=== Section Start ===
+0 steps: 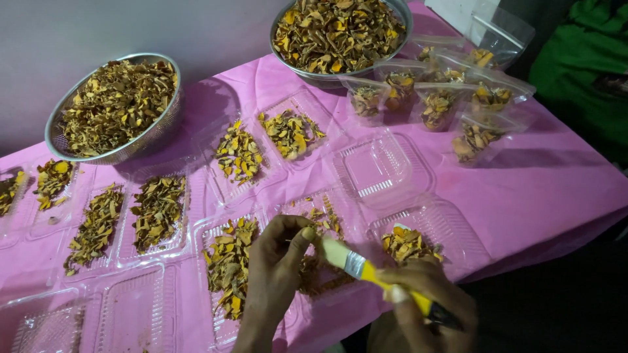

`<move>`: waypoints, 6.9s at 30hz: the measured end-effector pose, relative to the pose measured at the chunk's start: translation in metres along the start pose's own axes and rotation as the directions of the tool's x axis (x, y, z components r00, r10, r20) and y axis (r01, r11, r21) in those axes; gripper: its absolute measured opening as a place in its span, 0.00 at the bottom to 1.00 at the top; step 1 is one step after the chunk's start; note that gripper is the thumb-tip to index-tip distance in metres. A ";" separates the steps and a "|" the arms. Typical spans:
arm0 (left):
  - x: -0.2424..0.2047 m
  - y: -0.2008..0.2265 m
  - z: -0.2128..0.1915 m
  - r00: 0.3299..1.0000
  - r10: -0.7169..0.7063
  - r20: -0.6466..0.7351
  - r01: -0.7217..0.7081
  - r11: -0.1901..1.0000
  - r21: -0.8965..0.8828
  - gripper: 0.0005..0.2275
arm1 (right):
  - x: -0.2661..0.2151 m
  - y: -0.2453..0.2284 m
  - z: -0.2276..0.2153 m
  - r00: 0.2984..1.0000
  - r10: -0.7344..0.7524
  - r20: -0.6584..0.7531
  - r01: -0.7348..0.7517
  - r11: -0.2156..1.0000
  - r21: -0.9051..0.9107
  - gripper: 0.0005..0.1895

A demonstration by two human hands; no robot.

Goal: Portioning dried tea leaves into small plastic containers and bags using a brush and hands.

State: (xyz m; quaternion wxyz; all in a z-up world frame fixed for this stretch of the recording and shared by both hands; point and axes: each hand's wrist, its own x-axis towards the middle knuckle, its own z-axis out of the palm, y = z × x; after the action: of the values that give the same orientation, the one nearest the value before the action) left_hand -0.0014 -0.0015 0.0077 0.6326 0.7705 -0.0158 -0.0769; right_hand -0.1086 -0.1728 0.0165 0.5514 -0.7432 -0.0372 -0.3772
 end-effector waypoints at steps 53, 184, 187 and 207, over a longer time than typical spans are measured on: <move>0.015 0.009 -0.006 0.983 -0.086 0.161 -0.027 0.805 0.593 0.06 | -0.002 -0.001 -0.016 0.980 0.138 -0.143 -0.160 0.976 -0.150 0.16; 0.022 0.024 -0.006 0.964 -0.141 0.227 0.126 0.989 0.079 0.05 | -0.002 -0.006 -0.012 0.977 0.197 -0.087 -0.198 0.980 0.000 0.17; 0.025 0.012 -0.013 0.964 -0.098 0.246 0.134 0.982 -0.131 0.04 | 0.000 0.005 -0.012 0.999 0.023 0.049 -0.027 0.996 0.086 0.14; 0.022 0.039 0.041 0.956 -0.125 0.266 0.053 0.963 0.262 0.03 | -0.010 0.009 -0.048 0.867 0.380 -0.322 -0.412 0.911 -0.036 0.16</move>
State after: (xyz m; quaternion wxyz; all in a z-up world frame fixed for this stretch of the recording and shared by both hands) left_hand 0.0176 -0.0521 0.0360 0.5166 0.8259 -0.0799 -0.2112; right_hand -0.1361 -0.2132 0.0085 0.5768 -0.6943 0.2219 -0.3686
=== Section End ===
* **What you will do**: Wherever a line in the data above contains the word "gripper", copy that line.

* **Task solution**:
`<move>`: waypoints, 6.9s at 30hz: the measured end-effector pose, relative to the pose measured at the chunk's start: translation in metres along the start pose's own axes and rotation as the directions of the tool's x axis (x, y, z components r00, r10, r20) and y axis (r01, r11, r21) in those axes; gripper: its absolute measured opening as a place in its span, 0.00 at the bottom to 1.00 at the top; step 1 is one step after the chunk's start; note that gripper is the thumb-tip to index-tip distance in metres. A ";" separates the steps and a "|" the arms. Typical spans:
  - gripper: 0.0005..0.2275
  - gripper: 0.0005..0.1895

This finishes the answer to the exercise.